Synthesizing Performance

Abstract

The author describes synthesizing performance from abstract processes, her exploration of the computational potential of performing algorithms and her development of audio technologies to communicate real-time instructions to performers in her work M.T.Brain (2012).

From Meaning Comes Music

Onto what sort of surface shall “aesthetics” and “consciousness” be mapped?

—Gregory Bateson,
Mind and Nature

Recursively filtered through billions of brains, music is an aural lens, a prism for hearing the patterns of physical, mental and cultural organization. I used to make music in order to discover its meaning, but now I make meaning in order to discover its music.

This perspective shift was an attempt to free my music from the restrictions of tradition and habit. Instead of making music, I explored methods for organizing human interactions through space and time. The people were the performers; their interactions were the performance. The composition was the mechanism of organization.

Music became a tool. Its meaning functioned as the glue for other performance outcomes. Some pieces were made from simple rulesets. Others used technology to communicate organizing information during performance. When the rules could not be explained in advance, I created visual, gestural and/or aural cueing systems. Despite trying to free myself from tradition, I gravitated toward known systems of musical organization, integrating aspects of notation, improvisation, sonification and conducting in order to coordinate performances.

Computers Made from People

In a class I taught at California Institute of the Arts, we organized anti-disciplinary improvisations using the rules of computer algorithms. To perform a Bubble Sort algorithm, the students wore large numbers on their shirts and began by shuffling themselves into a single line. Functioning as an unordered array of people, they systematically stepped down the line, comparing the numbers worn by adjacent performers. When two numbers were out of order, the performers swapped positions in line. After a few iterations, they were standing in ascending order.

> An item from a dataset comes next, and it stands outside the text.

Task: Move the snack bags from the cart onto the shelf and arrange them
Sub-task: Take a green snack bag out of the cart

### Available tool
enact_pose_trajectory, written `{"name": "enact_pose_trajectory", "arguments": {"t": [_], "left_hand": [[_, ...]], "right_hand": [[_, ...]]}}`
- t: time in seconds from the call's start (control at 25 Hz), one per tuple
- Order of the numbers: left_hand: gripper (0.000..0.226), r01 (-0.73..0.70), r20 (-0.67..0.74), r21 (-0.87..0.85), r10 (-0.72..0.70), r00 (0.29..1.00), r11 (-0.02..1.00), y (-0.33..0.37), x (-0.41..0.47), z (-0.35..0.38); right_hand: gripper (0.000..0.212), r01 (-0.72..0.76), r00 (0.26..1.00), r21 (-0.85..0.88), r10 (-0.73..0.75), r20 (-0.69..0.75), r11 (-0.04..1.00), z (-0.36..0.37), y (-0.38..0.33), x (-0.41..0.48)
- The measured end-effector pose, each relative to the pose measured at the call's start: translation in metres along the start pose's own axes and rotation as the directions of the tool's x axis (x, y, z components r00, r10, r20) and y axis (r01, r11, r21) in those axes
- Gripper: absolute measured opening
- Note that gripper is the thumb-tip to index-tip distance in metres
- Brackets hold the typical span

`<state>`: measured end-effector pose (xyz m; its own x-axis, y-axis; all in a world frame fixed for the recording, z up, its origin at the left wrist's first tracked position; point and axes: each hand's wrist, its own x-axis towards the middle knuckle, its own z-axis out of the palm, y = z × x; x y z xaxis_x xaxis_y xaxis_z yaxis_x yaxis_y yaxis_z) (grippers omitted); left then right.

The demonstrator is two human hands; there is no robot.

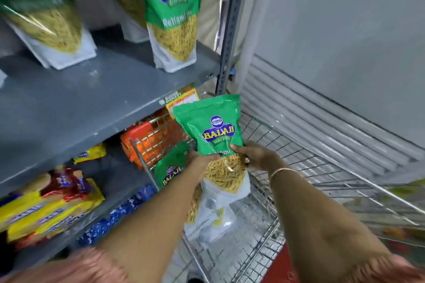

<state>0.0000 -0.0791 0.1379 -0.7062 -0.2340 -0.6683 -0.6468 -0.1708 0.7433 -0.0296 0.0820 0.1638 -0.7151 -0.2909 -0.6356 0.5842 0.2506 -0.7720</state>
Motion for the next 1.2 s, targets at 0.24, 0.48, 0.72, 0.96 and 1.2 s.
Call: {"name": "enact_pose_trajectory", "arguments": {"t": [0.24,0.48,0.72,0.96,1.2], "left_hand": [[0.055,-0.348,0.056,0.056,0.345,0.937,0.936,0.112,-0.064,-0.072],[0.048,-0.467,-0.168,0.018,0.463,0.870,0.884,0.200,-0.094,-0.171],[0.057,-0.503,-0.333,-0.015,0.470,0.817,0.864,0.221,-0.065,-0.259],[0.053,-0.539,-0.379,-0.059,0.480,0.791,0.840,0.221,-0.011,-0.287],[0.082,-0.535,-0.445,0.054,0.500,0.743,0.843,0.216,-0.025,-0.274]], "right_hand": [[0.053,0.293,0.955,-0.025,-0.294,-0.042,0.956,0.049,-0.111,-0.043],[0.040,0.591,0.806,-0.042,-0.591,0.024,0.805,0.143,-0.216,-0.045],[0.029,0.697,0.716,-0.055,-0.694,0.072,0.714,0.227,-0.257,0.013],[0.030,0.718,0.696,-0.063,-0.711,0.099,0.694,0.254,-0.273,0.054],[0.050,0.675,0.738,-0.108,-0.665,0.115,0.730,0.244,-0.269,0.065]]}}
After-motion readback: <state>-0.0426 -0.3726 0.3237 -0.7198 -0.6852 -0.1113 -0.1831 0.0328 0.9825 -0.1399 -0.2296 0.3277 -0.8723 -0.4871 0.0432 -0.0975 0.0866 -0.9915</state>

This is when I noticed that the performance did not represent the algorithm; instead it was the process itself. The performance computed its own output by physically sorting the performers in space. The performers were the data, or rather, wore the data. The performance ran the process. I call this performatization—the human performance of an abstract system. Performatization is performance synthesized from decontextualized processes.

In another performance of the Bubble Sort algorithm, we replaced the numbers with improvised musical gestures. After comparing their performed gestures, the performers swapped positions in line only if they wanted to. The experience of previous iterations informed the swapping decisions of subsequent iterations. The probability of a performed comparison generating a specific Boolean result correlated with the aesthetic preferences of the performers. Human personality and interaction determined the nature of the sort over time.

Generally, computer science is concerned with algorithmic efficiency, where the quality of the algorithm is judged by the amount of resources required. When algorithms are performed by people, efficiency can be less important than experiential and aesthetic values. However, performers have brains. They can contribute opinions and feelings to a computational process. By introducing human decision-making into a computational process, the result is an algorithm capable of self-determining its outcome.

Performance as a computational medium evades the limitations of deterministic systems by incorporating the indeterminacy of human decision-making. When computer programs run indeterminate processes, the indeterminacy is simulated using a deterministic system. Inversely, when computers made from people run deterministic processes, the determinacy is simulated using an indeterminate system.

Fig. 1.

Kristin Grace Erickson, M.T.Brain, performed by the Improvised Music Theater class, California Institute of the Arts, 2012. Performers respond to computer-distributed audio instructions while wearing channel numbers. (© Kristin Grace Erickson)

Organized Communication Communities Organization

I developed an audio cueing system called M.T.Brain (Music Theater Brain) for distributing discrete channels of real-time audio instructions to multiple performers. In M.T.Brain performances, the performers hear audio instructions combining text-to-speech audio, synthesized tones, audio samples and metronome clicks through headphones connected by very long cables to a multi-channel sound card. To...